Pengobatan secara sistemik dapat digunakan untuk untuk lesi yang luas atau
gagal dengan pengobatan topikal, berikut adalah obat sistemik yang digunakan dalam
pengobatan tinea cruris:
a. Ketokonazole
Sebagai turunan imidazole, ketokonazole merupakan obat jamur oral
yangberspektrum luas. Kerja obat ini fungistatik. Pemberian 200mg/hari selama 2-4
minggu.
b. Itrakonazole
Sebagai turunan triazole, itrakonazole merupakan obat anti jamur oral yang
berspektrum luas yang menghambat pertumbuhan sel jamur dengan menghambat
sitokrom P-450 dependent sintetis dari ergosterol yang merupakan komponen
penting pada selaput sel jamur.Pada penelitian disebutkan bahwa itrakonazole lebih
baik daripada griseofulvin dengan hasil terbaik 2-3 minggu setelah perawatan. Dosis
dewasa 200mg po selam 1 minggu dan dosis dapat dinaikkan 100mg jika tidak ada
perbaikan tetpi tidak boleh melebihi 400mg/hari.Untuk anak-anak 5mg/hari PO
selama 1 minggu. Obat ini dikontraindikasikan pada penderita yang hipersensitivitas,
12
dan jangan diberikan bersama dengan cisapride karena berhubunngan dengan aritmia
jantung.
c. Griseofulfin
Termasuk obat fungistatik, bekerja dengan menghambat mitosis sel jamur
dengan mengikat mikrotubuler dalam sel. Obat ini lebih sedikit tingkat
keefektifannya dibanding itrakonazole. Pemberian dosis pada dewasa 500mg
microsize (330-375 mg ultramicrosize) PO selama 2-4minggu, untuk anak 10-25
mg/kg/hari Po atau 20 mg microsize /kg/hari.
c. Terbinafine
Pemberian secara oral pada dewasa 250g/hari selama 2 minggu). Pada anak
pemberian secara oral disesuaikan dengan berat badan:
12-20kg :62,5mg/hari selama 2 minggu
20-40kg :125mg/ hari selama 2 minggu
>40kg :250mg/ hari selama 2 minggu
Edukasi kepada pasien di rumah :
1. Anjurkan agar menjaga daerah lesi tetap kering.

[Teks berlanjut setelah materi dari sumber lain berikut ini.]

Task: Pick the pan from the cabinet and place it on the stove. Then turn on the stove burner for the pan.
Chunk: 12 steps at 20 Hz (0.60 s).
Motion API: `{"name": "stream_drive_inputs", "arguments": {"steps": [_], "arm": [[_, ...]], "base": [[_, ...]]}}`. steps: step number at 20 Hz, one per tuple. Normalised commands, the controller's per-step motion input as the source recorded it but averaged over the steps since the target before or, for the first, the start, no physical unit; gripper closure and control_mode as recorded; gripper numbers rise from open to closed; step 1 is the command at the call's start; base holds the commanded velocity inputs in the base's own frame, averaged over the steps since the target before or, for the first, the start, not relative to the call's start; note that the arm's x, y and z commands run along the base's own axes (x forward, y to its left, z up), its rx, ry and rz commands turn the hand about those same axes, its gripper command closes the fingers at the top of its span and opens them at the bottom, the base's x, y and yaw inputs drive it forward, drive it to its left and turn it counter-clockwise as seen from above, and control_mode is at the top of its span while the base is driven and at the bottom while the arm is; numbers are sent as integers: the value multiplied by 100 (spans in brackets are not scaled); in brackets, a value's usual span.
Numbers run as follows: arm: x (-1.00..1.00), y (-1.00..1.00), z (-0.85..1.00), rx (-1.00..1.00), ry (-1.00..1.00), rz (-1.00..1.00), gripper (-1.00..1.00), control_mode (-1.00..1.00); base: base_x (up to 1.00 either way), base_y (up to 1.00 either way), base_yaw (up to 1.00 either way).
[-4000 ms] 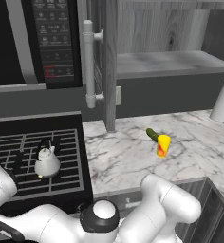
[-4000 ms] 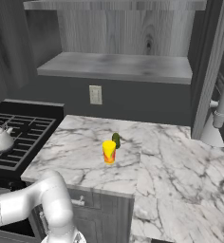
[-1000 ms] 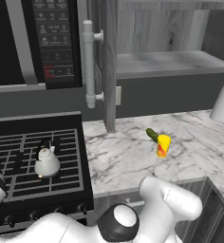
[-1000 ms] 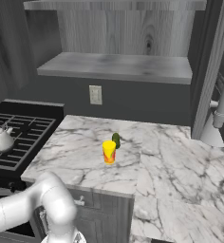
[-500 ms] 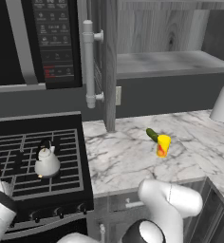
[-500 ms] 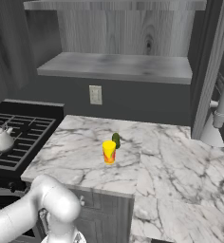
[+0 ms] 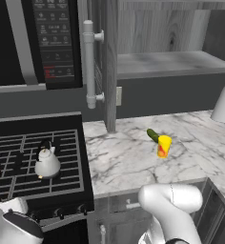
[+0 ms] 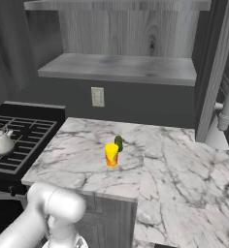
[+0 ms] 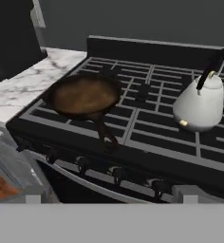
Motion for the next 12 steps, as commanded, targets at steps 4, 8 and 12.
{"name": "stream_drive_inputs", "arguments": {"steps": [4,8,12], "arm": [[-42,-8,0,10,-15,0,-100,-100],[-38,-10,0,14,-21,0,-100,-100],[-40,-12,0,12,-22,0,-100,-100]], "base": [[0,0,0],[0,0,0],[0,0,0]]}}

2. Bila gatal, jangan digaruk karena garukan dapat menyebabkan infeksi.
3. Jaga kebersihan kulit dan kaki bila berkeringat keringkan dengan handuk dan
mengganti pakaian yang lembab.
4. Gunakan pakaian yang terbuat dari bahan yang dapat menyerap keringat seperti
katun, tidak ketat dan ganti setiap hari.

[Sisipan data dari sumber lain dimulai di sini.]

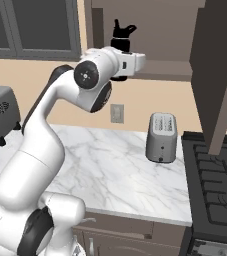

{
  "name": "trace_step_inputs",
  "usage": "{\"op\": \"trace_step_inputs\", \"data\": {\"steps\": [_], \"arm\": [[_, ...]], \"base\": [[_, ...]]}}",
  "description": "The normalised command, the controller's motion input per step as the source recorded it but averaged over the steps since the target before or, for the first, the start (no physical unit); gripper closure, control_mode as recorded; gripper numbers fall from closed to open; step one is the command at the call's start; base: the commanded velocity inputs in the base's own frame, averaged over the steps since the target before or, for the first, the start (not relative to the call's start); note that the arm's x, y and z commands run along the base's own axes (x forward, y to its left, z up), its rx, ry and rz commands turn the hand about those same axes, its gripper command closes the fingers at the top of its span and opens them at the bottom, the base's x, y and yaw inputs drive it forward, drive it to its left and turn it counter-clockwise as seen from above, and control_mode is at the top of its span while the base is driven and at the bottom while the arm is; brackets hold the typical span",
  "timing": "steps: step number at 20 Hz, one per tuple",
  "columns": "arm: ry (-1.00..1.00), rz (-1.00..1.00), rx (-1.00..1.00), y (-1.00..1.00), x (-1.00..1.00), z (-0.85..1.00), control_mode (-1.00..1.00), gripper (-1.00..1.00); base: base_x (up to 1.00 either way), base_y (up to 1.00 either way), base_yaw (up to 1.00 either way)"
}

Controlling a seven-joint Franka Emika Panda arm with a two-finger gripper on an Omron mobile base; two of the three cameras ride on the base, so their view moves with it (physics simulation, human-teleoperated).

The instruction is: Pick the water bottle from the counter and place it in the open cabinet.

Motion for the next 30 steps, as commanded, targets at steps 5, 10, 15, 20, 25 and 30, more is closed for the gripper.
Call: {"op": "trace_step_inputs", "data": {"steps": [5,10,15,20,25,30], "arm": [[0.00,0.00,0.00,-0.11,0.11,0.00,-1.00,1.00],[0.00,0.03,0.00,-0.10,0.12,0.00,-1.00,1.00],[0.00,0.04,0.00,-0.02,0.12,0.00,-1.00,1.00],[0.00,0.02,0.00,0.00,0.15,0.00,-1.00,1.00],[0.00,0.00,0.00,0.00,0.17,0.00,-1.00,1.00],[0.00,0.00,0.00,0.00,0.20,0.00,-1.00,1.00]], "base": [[0.00,0.00,0.00],[0.00,0.00,0.00],[0.00,0.00,0.00],[0.00,0.00,0.00],[0.00,0.00,0.00],[0.00,0.00,0.00]]}}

5. Untuk menghindari penularan penyakit, pakaian dan handuk yang digunakan
penderita harus segera dicuci dan direndam air panas.
IX. KOMPLIKASI
Tinea cruris dapat terinfeksi sekunder oleh candida atau bakteri yang lain. Pada
infeksi jamur yang kronis dapat terjadi likenifikasi dan hiperpigmentasi kulit.
X. PROGNOSIS
Prognosis penyakit ini baik dengan diagnosis dan terapi yang tepat asalkan
kelembapan dan kebersihan kulit selalu dijaga.